• **WHAT THE TASK REQUIRES**: In the data below, how many lines include the string "small"? Give only the number.

Segment Start: SUPPLIED MATERIAL

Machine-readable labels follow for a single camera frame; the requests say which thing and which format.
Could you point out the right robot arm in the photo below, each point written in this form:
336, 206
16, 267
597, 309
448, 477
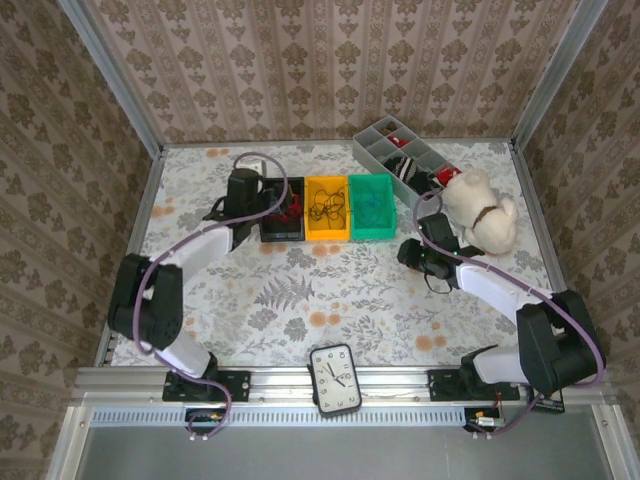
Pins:
550, 340

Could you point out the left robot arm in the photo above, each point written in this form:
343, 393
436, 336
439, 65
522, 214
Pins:
150, 300

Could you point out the black plastic bin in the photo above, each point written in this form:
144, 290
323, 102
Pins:
282, 232

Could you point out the green plastic bin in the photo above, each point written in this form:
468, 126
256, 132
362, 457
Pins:
372, 231

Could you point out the cream plush dog toy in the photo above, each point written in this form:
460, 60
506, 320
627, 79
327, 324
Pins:
475, 200

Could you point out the yellow plastic bin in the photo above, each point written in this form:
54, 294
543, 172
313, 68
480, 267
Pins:
327, 232

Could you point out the red white item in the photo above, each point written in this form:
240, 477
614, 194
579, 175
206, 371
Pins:
447, 175

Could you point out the black white striped sock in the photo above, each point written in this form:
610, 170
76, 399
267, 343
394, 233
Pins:
405, 167

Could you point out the floral patterned tablecloth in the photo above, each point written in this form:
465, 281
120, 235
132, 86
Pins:
325, 300

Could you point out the small red item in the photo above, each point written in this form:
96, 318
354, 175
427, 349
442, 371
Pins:
397, 141

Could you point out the grey divided organizer tray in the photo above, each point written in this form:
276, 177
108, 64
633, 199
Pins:
372, 142

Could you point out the small brown item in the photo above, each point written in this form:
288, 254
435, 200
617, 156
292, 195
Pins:
387, 127

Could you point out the black framed analog clock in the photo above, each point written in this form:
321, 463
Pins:
334, 380

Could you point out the small electronics board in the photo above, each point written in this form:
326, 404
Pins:
205, 419
485, 420

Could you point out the black connector board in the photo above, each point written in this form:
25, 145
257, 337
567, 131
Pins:
550, 404

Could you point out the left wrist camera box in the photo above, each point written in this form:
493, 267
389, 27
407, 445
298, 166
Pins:
253, 165

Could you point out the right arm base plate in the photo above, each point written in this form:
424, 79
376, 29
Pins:
442, 385

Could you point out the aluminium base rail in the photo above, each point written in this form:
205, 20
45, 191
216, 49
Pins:
280, 382

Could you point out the aluminium frame post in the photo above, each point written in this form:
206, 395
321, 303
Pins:
110, 75
560, 70

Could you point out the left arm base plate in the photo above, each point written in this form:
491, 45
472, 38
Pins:
235, 385

Segment End: SUPPLIED MATERIAL

• **ANSWER FOR THIS EXERCISE**: 3